Anyway, the Supreme Court just greenlit a form of it that allows for the functional exclusion of Black voters from South Carolina.

After the 2020 Census, South Carolina’s Republican-led legislature assured Democratic lawmakers and the public that they would carry out a fair and transparent process to redraw the state’s seven Congressional election districts.

A year earlier, the U.S. Supreme Court had decided for the first time that partisan gerrymandering is lawful, permitting lawmakers to manipulate electoral maps to gain an edge for their party.
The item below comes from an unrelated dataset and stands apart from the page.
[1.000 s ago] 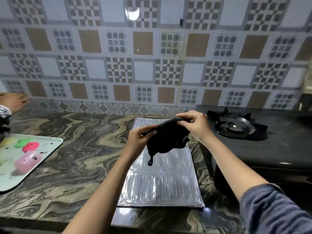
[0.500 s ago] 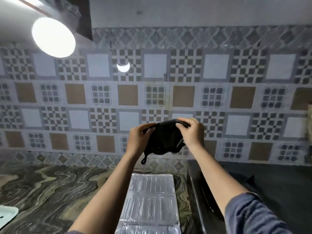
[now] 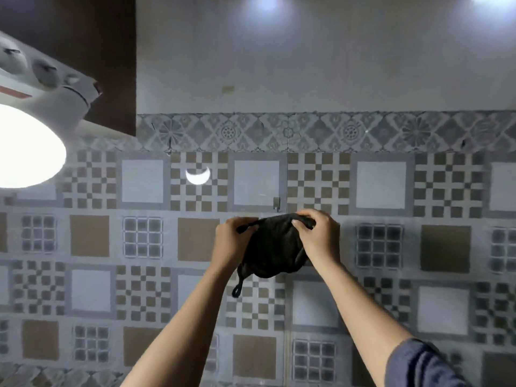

Electoral maps based on race are impermissible, the court said, but those designed to give a political party an advantage are lawful.

Yet, the federal district court in South Carolina on Jan. 6 found that they, in fact, targeted and diluted the voting power of Black constituents specifically…Republicans effectively bleached Black voters out of an increasingly diverse — and increasingly politically competitive — congressional district in order to gain an electoral advantage, a three-judge panel wrote in the decision.

Weird spot to be in, realizing powerful jurists and lawmakers in the country are against race-based admissions to schools because there’s been enough “racial progress” while also shrugging race-based exclusions from the democratic process. And these aren’t just nobodies who would have no real political relevance if not for their race-baiting, like Marjorie Taylor Greene. I’m talking about Chief Justice Roberts.

The Republican defendants clearly relied on the landmark 2019 Supreme Court decision that approved partisan gerrymandering, a 5-4 ruling split along political lines.

“You can take race out of politics,” conservative Chief Justice John Roberts said at the time, “but you can’t take politics out of politics.”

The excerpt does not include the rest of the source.